Back

The robots.txt file is not valid

What is the robots.txt file ?

The robots.txt file is a text file located at the base of your site that is intended to provide instructions to search engine spiders. 

It allows, among other things, to :

  • define the rules of  access authorization to the various pages of your site, i.e. indicate the pages that they can explore or not
  • define one or more links to sitemap files : files that list all the pages of your site

An example of robots.txt file accessible via the url : https://www.tikamoon.com/robots.txt

User-Agent: *
Allow: /
Disallow: /V2/
Disallow: /recherche
Disallow: /articlepopup.php*
Disallow: /recommander.php*
Disallow: *filtreprix=*
Disallow: *action=*
Disallow: *artid=*
sitemap : https://www.tikamoon.com/sitemap.xml

Why is it important to have this file ?

It is important to have a robots.txt file because, it allows you to clearly define the access rules of your website and, also it is where you fill in its sitemap file. When a part of your site must not be explored for security or uselessness reasons, it is interesting to prohibit the exploration of these pages. Prohibiting exploration does not mean that the pages cannot be indexed (contrary to the "no index" instructions) but it is very unlikely that they will be there. The main interest is  that the robots do not waste time (crawl budget) to analyze the content of pages that you don't want in the SERPs.

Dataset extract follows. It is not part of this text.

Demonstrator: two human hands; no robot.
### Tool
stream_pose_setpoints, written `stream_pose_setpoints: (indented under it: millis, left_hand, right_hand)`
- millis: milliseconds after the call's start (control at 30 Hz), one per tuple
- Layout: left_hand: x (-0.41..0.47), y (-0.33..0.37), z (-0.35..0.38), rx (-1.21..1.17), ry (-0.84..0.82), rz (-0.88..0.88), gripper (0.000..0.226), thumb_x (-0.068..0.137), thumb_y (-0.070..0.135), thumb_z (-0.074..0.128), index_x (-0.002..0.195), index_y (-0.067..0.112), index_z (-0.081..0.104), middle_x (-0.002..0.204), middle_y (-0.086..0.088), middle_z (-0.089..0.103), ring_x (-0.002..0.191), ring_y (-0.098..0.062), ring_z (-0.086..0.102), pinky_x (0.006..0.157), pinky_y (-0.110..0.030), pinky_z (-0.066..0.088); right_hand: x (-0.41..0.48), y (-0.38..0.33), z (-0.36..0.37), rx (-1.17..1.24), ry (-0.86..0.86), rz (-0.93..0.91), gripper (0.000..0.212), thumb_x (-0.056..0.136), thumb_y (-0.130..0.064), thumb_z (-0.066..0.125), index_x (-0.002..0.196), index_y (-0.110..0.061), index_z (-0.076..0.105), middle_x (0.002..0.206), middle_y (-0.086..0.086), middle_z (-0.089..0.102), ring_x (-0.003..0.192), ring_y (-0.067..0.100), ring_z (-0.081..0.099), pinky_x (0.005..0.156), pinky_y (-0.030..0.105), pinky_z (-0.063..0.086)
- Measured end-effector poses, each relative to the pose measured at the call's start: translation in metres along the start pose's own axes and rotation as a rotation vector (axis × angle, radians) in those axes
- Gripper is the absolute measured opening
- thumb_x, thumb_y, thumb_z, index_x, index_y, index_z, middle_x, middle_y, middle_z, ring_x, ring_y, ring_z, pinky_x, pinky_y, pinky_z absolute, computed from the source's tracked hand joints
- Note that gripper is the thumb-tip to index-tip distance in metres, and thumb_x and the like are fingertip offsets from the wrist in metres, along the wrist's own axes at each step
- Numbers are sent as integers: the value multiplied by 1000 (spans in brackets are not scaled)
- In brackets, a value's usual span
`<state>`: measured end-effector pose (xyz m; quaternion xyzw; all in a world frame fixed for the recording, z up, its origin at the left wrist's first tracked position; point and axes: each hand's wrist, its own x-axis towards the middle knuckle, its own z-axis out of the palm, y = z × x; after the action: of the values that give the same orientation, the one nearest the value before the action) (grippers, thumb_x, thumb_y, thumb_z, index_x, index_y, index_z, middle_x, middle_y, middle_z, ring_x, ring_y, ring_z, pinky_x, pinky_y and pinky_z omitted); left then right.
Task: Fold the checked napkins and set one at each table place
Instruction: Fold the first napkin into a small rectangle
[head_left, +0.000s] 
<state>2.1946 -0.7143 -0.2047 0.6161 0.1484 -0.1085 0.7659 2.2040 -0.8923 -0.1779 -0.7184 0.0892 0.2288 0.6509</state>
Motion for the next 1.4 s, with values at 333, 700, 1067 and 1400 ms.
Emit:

For example, you have a part of your community site that contains user profile sheets that are poor in terms of content and added value, so it is better to prohibit access to these pages so that the robots mainly explore your pages with added value. 

In the absence of this file and generally a HTTP 4xx error during recovery, the robots consider that they are authorized to explore your entire site, which can be a problem as they will eventually explore pages that you did not want them to explore.

If an error occurs during the recovery of this file with an HTTP 5xx error or no response (with a timeout, for example), then they consider that they are not allowed to explore the entirety of your site and you have very little chance that your pages appear on the SERPs.

Similarly, if syntax errors are present in the directives, it is possible that the robots misinterpret your intentions and therefore explore pages that should not be and vice versa.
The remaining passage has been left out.